• YOUR OBJECTIVE
Copy each record exactly as it reads, leaving out any pictures it holds.

(Dataset items)
■ ■ ■ ■ ■ ■ ■

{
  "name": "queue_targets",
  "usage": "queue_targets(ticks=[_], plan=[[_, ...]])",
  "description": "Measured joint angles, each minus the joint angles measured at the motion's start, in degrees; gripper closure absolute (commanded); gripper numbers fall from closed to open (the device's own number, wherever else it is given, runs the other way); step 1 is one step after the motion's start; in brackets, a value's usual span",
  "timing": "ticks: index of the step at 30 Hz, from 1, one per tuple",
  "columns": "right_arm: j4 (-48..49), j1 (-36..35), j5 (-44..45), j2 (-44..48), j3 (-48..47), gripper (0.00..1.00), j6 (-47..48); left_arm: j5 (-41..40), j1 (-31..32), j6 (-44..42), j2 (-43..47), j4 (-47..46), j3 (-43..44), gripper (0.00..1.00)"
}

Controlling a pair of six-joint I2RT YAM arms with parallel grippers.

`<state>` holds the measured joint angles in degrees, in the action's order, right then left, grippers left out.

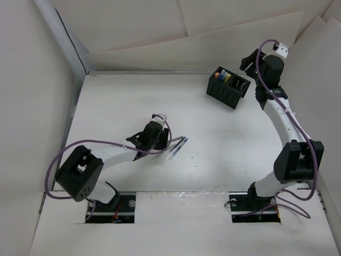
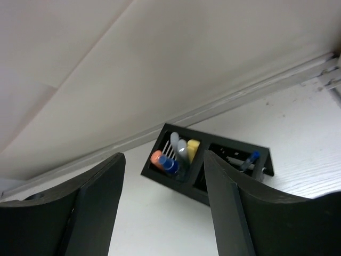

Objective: Sort the stationery into containers
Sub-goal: Pick up the pen from the center of the board.

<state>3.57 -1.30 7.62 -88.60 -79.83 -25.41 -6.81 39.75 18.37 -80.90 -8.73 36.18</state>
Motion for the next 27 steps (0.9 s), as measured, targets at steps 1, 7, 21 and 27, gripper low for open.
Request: queue_targets(ticks=[1,7,21,27], plan=[[-0.1,-0.4,-0.4,0.0,0.3,0.33,-0.2,-0.2,0.5,-0.2,-0.4,0.1,0.4,0.51],[-0.5,-3.1,-2.1,0.1,3.4,0.33,-1.0,-3.4,3.9,-1.0,-5.6,0.4,4.7,0.53],[-0.1,-5.9,-3.7,8.6,9.3,0.33,-1.5,-7.6,3.9,-0.5,-9.9,3.3,7.5,0.64],[-0.2,-6.7,-4.4,11.1,11.4,0.33,-1.8,-7.4,3.9,-0.5,-11.9,3.1,8.6,0.7]])
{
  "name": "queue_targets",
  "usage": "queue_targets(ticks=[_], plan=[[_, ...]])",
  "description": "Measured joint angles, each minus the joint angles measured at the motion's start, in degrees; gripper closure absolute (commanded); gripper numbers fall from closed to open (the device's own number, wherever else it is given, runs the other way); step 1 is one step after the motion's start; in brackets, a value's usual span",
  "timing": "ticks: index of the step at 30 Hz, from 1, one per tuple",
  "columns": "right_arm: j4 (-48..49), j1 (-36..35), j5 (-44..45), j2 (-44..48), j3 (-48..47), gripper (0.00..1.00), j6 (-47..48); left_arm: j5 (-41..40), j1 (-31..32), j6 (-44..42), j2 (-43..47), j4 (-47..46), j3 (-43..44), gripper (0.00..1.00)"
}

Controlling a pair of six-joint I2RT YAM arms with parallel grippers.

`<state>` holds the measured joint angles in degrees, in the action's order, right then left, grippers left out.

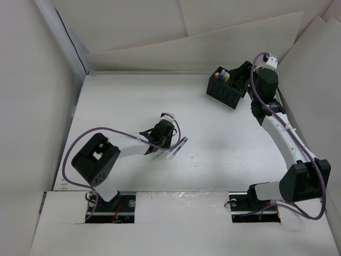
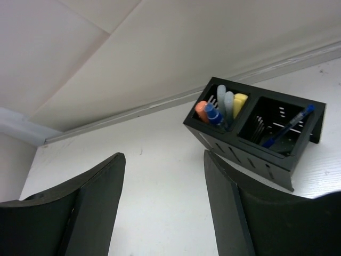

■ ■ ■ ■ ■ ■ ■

• OUTPUT
{
  "name": "queue_targets",
  "usage": "queue_targets(ticks=[_], plan=[[_, ...]])",
  "description": "Measured joint angles, each minus the joint angles measured at the motion's start, in degrees; gripper closure absolute (commanded); gripper numbers fall from closed to open (the device's own number, wherever else it is given, runs the other way); step 1 is one step after the motion's start; in brackets, a value's usual span",
  "timing": "ticks: index of the step at 30 Hz, from 1, one per tuple",
  "columns": "right_arm: j4 (-48..49), j1 (-36..35), j5 (-44..45), j2 (-44..48), j3 (-48..47), gripper (0.00..1.00), j6 (-47..48); left_arm: j5 (-41..40), j1 (-31..32), j6 (-44..42), j2 (-43..47), j4 (-47..46), j3 (-43..44), gripper (0.00..1.00)"
}

Controlling a pair of six-joint I2RT YAM arms with parallel grippers.

`<state>` holds the measured joint angles in degrees, in the action's order, right then left, grippers left out.


Objective: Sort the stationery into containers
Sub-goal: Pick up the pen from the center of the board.

<state>3.57 -1.30 7.62 -88.60 -79.83 -25.41 -6.81 39.75 18.37 -80.90 -8.73 36.18</state>
Motion for the next 27 steps (0.9 s), as measured, targets at steps 1, 7, 21 and 27, gripper low for open.
Request: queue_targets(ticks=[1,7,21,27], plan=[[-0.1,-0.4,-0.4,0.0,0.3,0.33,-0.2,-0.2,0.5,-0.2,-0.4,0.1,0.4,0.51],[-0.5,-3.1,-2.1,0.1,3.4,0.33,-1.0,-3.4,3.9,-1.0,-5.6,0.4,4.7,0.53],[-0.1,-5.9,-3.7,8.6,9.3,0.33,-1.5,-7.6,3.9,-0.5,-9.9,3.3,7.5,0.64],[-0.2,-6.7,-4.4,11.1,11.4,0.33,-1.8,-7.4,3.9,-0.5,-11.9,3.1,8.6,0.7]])
{
  "name": "queue_targets",
  "usage": "queue_targets(ticks=[_], plan=[[_, ...]])",
  "description": "Measured joint angles, each minus the joint angles measured at the motion's start, in degrees; gripper closure absolute (commanded); gripper numbers fall from closed to open (the device's own number, wherever else it is given, runs the other way); step 1 is one step after the motion's start; in brackets, a value's usual span",
  "timing": "ticks: index of the step at 30 Hz, from 1, one per tuple",
  "columns": "right_arm: j4 (-48..49), j1 (-36..35), j5 (-44..45), j2 (-44..48), j3 (-48..47), gripper (0.00..1.00), j6 (-47..48); left_arm: j5 (-41..40), j1 (-31..32), j6 (-44..42), j2 (-43..47), j4 (-47..46), j3 (-43..44), gripper (0.00..1.00)"
}

Controlling a pair of six-joint I2RT YAM arms with parallel grippers.

`<state>` holds the measured joint angles in degrees, in the action's order, right then left, grippers left out.

Now the output is complete.